[WikiEN-l] No-indexing of project-space pages

Risker risker.wp at gmail.com
Wed Jul 23 20:17:08 UTC 2008


2008/7/23 <WJhonson at aol.com>:

> Killing a mosquito with a hammer is not the proper approach however.
>
> Most of, if not all the major issues NYB brought up, were addressed
>  already.
>

User and user talk pages, DRV and others have not been addressed. It is time
to close the loop.


> <snip>
> Often I simply know that there is some issue with a certain user, and I
>  want
> to know what it IS, since some nellies on here won't just come right out
>  and
> say it directly (read that tongue-in-cheek).  My sole recourse is to
>  Google
> for the user.  Many, but not all, of these hits are to internal  Wikipedia
> pages.  How can a historian accurately track the meta-project if  we're
> going to
> suppress the very pages that are most needed?
>

Google for the user?  Really?  You can't find talk pages or user
contribution histories with out Google?

Meta-project pages are all still there within the mediawiki search function.
Unlike some people who seem to need google to find anything for them, I have
never once had a problem finding the desired page using the in-house search
engine, wonky as it is, and it keeps improving over time.


>
> The only thing that noindexing User and User Talk pages will do, is give
> ammunition to those who already loudly trumpet that we hide actions of
> malevolent editors.. admins.. bureaucrats.. and arbcom members.   Because
> now, we've
> made it 20 times harder to actually track those  actions.
>

You haven't been paying attention.
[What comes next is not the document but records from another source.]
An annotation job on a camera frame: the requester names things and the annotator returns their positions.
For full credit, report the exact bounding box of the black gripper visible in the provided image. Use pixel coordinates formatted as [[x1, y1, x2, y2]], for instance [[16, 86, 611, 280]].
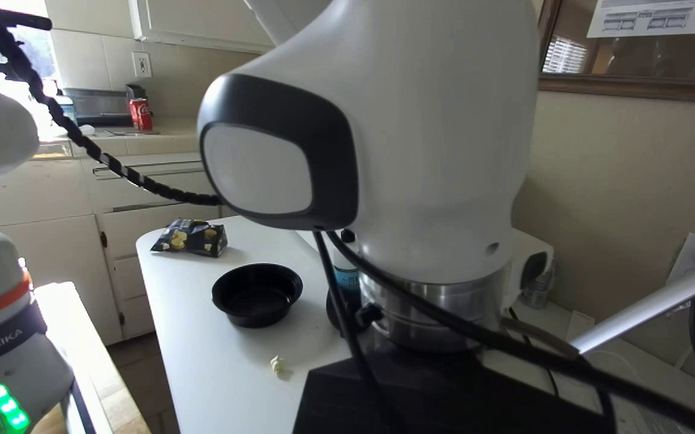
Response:
[[292, 349, 605, 434]]

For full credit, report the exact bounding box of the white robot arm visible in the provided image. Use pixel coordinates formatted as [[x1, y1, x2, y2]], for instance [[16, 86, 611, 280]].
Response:
[[198, 0, 614, 434]]

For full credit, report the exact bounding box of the black blue squeeze bottle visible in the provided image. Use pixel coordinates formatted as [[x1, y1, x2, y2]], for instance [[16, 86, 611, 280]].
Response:
[[324, 239, 361, 316]]

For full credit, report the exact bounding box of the black plastic bowl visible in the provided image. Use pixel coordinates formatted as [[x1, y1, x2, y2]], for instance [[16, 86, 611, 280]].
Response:
[[211, 263, 303, 327]]

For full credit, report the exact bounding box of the silver can behind kettle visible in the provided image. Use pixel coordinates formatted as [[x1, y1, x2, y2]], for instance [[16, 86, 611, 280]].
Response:
[[519, 253, 558, 308]]

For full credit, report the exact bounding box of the white microwave oven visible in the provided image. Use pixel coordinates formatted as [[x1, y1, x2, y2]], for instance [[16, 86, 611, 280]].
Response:
[[505, 231, 555, 306]]

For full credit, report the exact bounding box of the dark snack bag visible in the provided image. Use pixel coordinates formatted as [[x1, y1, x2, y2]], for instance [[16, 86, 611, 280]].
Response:
[[152, 220, 226, 258]]

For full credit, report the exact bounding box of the white tube rod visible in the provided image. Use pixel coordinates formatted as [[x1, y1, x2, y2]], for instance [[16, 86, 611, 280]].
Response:
[[571, 269, 695, 355]]

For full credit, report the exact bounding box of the white kitchen cabinet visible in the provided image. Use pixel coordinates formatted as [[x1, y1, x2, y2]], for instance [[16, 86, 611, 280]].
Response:
[[0, 137, 221, 344]]

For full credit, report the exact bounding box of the red soda can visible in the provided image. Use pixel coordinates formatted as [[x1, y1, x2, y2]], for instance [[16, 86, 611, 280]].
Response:
[[124, 85, 155, 132]]

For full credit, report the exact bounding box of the framed wall picture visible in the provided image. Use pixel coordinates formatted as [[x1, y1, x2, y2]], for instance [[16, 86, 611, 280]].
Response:
[[531, 0, 695, 100]]

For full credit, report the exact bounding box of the black corrugated cable hose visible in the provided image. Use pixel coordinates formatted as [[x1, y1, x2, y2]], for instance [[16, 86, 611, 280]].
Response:
[[0, 0, 223, 206]]

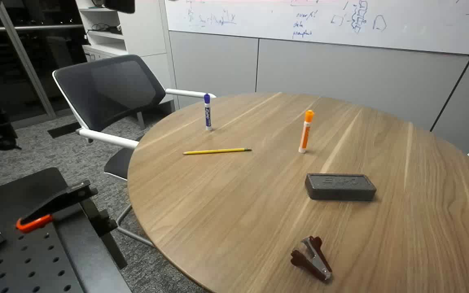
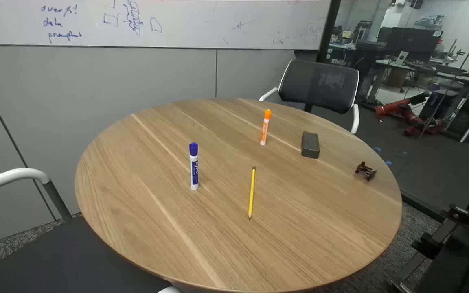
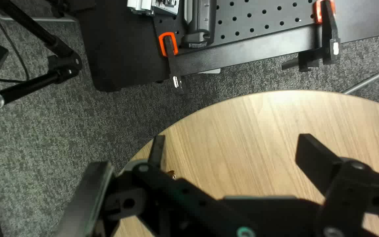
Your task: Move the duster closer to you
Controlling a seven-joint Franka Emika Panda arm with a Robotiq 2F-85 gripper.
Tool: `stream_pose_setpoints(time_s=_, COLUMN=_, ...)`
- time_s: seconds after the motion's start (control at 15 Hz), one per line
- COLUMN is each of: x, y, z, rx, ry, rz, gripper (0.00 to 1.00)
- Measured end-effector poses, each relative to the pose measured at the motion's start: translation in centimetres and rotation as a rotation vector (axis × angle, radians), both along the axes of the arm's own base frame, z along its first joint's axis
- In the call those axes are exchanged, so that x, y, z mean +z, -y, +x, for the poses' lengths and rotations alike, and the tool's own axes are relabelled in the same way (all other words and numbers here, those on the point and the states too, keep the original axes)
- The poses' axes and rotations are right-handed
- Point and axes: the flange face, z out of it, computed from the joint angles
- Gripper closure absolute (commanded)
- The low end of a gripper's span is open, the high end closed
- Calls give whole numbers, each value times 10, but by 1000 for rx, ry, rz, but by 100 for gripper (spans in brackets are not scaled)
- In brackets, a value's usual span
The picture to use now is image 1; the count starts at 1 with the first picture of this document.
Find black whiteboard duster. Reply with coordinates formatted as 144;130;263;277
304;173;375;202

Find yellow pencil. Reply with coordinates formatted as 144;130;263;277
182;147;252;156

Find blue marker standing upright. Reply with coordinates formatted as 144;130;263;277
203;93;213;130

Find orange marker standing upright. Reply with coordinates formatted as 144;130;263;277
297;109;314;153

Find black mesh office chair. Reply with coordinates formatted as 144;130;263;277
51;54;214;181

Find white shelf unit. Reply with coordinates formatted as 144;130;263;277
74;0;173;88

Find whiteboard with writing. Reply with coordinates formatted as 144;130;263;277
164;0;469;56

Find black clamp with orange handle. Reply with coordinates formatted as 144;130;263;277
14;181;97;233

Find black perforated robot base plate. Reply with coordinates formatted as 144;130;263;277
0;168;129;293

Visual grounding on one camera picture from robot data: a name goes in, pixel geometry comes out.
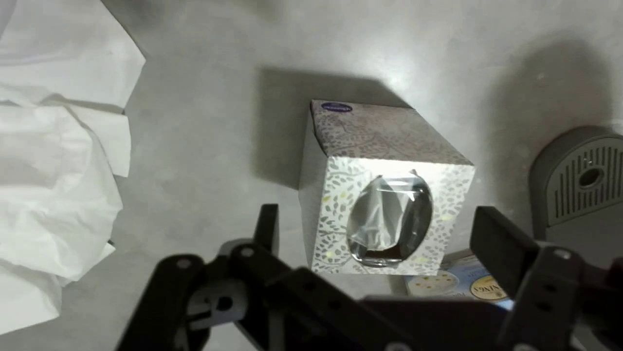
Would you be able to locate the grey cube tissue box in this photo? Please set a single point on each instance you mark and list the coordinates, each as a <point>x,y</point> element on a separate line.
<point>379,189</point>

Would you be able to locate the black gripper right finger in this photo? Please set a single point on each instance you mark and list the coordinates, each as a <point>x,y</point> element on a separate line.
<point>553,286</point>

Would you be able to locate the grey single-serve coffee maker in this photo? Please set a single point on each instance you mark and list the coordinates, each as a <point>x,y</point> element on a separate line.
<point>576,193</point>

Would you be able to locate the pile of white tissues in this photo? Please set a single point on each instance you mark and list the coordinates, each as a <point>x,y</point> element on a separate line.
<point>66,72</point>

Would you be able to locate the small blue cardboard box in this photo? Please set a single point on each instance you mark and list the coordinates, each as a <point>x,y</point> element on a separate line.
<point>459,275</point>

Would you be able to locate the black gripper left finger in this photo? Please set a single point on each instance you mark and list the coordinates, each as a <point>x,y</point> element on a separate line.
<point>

There are all kinds of BLP violations on
user and user talk pages, the vast majority of them  unrecognised and
unaddressed.  Those pages often turn up in top 10 google hits, and often
perpetuate the BLP problems that may have assiduously been removed from
articles and even article talk. Articles need to be indexed. Community
gossip does not.

The encyclopedia is about articles. That is what our readership wants to
have at their fingertips. I doubt in the extreme that 99.998% of the people
who have accessed Wikipedia in the past 24 hours care even so much as one
tidbit who our admins are, or what our dispute resolution system is, or
whether I exchanged greetings with anyone on my userpage. But I am sure that
there are plenty of non-Wikipedians who are flabbergasted to google
themselves and find nasty things written about themselves on a wikipedia
page that doesn't even look like an article.

This is an encyclopedia, not a gossip rag.